JAKARTA - Pasca penetapan tersangka mafia minyak goreng, bukan berarti persoalan selesai dan kebutuhan minyak sawit dapat segera terpenuhi.
Namun, pemerintah (state duty to protect human rights) harus mengambil prakarsa pembenahan sistematis tata kelola kebijakan menutup segala peluang yang dimanfaatkan untuk mengeruk untung di tengah penderitaan rakyat.
Hal ini seperti dikatakan Direktur Eksekutif Setara Institute Ismail Hasani, Minggu (24/4).
Fakta bahwa Indonesia merupakan negara produsen CPO terbesar di dunia, tidak mampu menutupi buruknya sistem tata kelola perkebunan kelapa sawit yang masih menyisakan kompleksitas persoalan di semua lini.
\"Tata kelola kawasan yang tumpang tindih, data luasan perkebunan sawit yang berbeda-beda, massifnya kebun sawit di kawasan hutan, serta praktek korupsi di sektor sawit, dan sebagainya, menjadi tugas besar agar kemandirian komoditas ekspor penyumbang devisa terbesar bagi Indonesia, dapat dikelola secara berdaulat dan berkelanjutan (sustainable palm oil) dengan mengedepankan aspek sosial dan lingkungan,\" ungkap Ismail.
Menurutnya, negara dianggap gagal memenuhi komitmen Hak Asasi Manusia (HAM) atas pangan karena terjadinya kelangkaan dan kenaikan harga bahan pokok minyak goreng yang ternyata adanya mafia minyak goreng.
Ismail mengatakan, kelangkaan dan kenaikan harga bahan pokok minyak goreng yang terjadi selama beberapa bulan ini menunjukkan lemahnya komitmen dan akuntabilitas pemerintah terhadap mitigasi hak atas pangan sebagai kovenan dasar HAM, dalam kerangka mewujudkan keamanan pangan dan kedaulatan pangan (food sovereignty).
\"Dalih bahwa dinamika politik global, serta transisi pada biodiesel turut memengaruhi inflasi dan pasokan CPO, tidak lantas menihilkan tanggung jawab negara,\" ujar Ismail, Minggu (24/4).

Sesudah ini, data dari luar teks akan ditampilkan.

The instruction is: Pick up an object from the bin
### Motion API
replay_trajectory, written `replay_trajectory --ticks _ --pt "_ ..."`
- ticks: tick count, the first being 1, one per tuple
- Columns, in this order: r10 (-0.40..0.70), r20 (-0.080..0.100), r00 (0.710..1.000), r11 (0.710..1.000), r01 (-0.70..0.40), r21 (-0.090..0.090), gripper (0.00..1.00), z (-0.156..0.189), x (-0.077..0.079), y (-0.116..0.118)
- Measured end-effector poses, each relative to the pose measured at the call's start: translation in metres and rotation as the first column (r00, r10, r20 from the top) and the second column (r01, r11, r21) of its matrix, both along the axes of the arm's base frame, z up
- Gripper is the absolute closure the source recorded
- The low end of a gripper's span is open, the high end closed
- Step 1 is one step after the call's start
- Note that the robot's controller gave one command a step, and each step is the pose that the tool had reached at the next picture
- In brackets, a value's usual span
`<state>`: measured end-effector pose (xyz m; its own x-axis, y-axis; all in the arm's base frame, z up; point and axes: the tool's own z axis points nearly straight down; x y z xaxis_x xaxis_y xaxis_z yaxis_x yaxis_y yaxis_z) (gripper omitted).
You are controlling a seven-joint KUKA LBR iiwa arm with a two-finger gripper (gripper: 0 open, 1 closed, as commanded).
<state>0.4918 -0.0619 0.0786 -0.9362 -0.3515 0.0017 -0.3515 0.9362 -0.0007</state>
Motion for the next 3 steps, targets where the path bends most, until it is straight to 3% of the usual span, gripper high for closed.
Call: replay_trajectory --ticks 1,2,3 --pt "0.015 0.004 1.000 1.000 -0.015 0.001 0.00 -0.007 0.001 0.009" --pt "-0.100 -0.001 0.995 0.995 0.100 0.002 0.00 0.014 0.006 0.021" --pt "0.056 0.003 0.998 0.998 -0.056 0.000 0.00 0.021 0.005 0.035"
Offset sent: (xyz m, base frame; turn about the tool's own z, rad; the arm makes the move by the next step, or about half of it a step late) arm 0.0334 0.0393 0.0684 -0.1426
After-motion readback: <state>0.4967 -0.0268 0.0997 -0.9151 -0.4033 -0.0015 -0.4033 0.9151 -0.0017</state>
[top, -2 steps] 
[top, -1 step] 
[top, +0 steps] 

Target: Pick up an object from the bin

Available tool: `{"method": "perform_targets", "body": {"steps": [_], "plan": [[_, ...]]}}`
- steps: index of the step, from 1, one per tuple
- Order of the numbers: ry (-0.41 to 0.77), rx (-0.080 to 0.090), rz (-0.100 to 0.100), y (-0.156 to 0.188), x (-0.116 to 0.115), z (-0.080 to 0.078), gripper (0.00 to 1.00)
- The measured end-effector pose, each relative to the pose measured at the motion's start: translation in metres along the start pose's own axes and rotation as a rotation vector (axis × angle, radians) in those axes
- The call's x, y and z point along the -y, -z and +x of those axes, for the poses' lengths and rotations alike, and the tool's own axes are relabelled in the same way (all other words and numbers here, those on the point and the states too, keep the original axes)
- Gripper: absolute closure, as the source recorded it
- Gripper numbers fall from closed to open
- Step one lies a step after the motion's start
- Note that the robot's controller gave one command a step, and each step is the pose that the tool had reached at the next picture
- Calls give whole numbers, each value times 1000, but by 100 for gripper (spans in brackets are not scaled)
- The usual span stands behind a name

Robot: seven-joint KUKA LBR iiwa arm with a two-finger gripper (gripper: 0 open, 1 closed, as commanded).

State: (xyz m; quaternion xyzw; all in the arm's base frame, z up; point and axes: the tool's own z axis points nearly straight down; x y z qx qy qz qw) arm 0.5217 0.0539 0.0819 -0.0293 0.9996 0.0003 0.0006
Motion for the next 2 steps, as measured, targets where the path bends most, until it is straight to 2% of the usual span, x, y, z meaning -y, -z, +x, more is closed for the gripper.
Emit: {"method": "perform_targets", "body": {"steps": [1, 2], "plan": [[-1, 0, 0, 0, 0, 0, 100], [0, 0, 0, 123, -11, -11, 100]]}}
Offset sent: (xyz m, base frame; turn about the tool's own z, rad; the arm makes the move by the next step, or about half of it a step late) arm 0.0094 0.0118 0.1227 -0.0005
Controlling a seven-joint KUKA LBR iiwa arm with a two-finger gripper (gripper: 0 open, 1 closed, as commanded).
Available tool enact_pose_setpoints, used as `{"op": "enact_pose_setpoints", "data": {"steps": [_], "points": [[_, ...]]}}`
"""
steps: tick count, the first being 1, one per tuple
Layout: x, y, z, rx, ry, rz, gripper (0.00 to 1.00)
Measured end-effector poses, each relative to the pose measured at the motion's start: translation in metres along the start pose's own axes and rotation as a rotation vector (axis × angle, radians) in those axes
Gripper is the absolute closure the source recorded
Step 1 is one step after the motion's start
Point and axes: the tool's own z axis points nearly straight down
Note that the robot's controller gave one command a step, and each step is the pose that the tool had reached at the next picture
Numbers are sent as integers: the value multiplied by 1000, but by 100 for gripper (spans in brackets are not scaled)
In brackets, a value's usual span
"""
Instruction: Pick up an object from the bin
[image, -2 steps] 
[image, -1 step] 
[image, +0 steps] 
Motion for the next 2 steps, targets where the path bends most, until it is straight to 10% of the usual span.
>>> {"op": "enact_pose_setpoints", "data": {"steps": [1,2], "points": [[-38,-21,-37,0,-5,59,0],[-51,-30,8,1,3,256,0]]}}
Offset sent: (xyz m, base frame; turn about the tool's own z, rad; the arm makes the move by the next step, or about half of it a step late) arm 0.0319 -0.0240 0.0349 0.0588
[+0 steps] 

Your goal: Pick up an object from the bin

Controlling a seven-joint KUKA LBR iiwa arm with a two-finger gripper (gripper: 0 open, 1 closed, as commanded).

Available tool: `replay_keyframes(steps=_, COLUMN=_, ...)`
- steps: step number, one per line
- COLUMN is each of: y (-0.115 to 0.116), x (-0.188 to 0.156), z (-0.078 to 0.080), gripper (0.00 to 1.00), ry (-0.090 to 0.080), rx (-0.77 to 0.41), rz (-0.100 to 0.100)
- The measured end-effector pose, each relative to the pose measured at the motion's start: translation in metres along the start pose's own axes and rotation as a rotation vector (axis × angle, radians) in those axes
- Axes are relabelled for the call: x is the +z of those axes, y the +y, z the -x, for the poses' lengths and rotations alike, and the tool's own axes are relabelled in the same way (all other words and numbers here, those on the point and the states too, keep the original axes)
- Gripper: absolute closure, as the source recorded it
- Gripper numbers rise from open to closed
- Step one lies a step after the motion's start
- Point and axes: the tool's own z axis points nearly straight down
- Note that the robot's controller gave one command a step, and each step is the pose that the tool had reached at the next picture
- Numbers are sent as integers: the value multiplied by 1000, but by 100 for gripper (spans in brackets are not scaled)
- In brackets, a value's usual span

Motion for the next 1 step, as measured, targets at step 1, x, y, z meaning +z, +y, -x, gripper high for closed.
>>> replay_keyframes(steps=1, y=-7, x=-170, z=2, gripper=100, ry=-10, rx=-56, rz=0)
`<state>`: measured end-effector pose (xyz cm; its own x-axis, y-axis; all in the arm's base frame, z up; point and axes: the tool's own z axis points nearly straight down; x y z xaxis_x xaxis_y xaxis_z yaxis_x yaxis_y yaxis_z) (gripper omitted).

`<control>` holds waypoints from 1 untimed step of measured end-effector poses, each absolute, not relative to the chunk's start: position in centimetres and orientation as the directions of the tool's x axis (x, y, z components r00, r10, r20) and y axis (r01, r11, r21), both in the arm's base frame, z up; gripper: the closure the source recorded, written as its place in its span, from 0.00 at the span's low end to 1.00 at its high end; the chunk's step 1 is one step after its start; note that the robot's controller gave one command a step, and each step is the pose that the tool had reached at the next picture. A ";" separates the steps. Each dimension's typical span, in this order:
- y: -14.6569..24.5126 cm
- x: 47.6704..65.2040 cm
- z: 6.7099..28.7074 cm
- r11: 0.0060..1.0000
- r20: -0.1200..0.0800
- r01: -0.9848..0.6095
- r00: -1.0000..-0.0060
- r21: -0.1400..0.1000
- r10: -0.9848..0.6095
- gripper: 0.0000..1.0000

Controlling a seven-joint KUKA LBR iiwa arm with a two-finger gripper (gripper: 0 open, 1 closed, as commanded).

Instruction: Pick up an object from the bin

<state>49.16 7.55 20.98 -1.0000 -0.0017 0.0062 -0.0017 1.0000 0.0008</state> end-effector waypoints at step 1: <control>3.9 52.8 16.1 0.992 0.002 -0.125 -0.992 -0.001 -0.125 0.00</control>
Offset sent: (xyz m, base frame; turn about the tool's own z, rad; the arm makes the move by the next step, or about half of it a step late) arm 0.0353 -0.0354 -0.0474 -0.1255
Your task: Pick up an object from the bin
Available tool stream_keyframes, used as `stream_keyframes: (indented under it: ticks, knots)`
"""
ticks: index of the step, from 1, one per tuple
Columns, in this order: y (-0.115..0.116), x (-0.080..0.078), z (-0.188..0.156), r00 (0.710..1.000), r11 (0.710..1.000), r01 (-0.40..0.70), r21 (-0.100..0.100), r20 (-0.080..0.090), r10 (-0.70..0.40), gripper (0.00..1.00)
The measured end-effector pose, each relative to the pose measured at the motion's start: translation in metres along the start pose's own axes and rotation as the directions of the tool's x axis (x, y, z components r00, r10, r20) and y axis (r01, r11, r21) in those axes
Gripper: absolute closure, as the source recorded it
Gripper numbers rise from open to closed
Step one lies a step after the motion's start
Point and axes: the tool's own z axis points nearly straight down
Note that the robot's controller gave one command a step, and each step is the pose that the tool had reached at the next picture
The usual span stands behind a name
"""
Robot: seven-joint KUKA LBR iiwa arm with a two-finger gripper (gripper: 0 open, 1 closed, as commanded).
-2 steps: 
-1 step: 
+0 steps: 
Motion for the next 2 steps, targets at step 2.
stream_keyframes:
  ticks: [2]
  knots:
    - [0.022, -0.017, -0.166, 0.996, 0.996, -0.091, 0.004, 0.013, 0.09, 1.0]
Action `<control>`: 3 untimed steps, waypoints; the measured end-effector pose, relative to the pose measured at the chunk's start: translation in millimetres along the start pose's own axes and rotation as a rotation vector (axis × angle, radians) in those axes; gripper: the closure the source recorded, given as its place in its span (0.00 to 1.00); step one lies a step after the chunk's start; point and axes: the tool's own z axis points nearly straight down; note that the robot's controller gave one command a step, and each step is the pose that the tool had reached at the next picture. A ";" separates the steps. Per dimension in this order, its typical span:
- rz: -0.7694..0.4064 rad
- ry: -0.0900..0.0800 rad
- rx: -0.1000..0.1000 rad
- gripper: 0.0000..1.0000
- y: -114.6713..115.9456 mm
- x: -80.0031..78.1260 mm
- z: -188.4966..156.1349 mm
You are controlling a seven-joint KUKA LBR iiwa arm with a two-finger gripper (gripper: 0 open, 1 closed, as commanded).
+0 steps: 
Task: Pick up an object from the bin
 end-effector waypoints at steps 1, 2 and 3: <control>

Ismail turut mengomentari ditetapkannya empat orang sebagai tersangka kasus persetujuan ekspor minyak sawit mentah atau Crude Palm Oil (CPO) yang melibatkan pejabat di Kementerian Perdagangan (Kemendag) dan tiga perusahaan sawit besar.
\"Sebagai langkah hukum pemberantasan mafia minyak goreng, menunjukkan adanya persoalan tata kelola kebijakan yang berpotensi menjadi celah yang dimanfaatkan para mafia komoditas bahan pokok,\" kata Ismail.
Terhadap persoalan tersebut, Setara Institute, kata Ismail, menyampaikan beberapa pandangan.
Pertama, langkah Kejaksaan Agung (Kejagung) untuk mengusut kasus mafia minyak goreng patut diapresiasi.
\'Nama-nama perusahaan dan pejabat yang ditetapkan sebagai tersangka merupakan aktor penting dan strategis dalam sektor sawit di Indonesia. Hanya saja, lebih lanjut, respons pemerintah yang terkesan lamban dan membiarkan persoalan berlarut-larut tanpa solusi kebijakan, memicu ragam kritik dan tuntutan publik,\" jelas Ismail.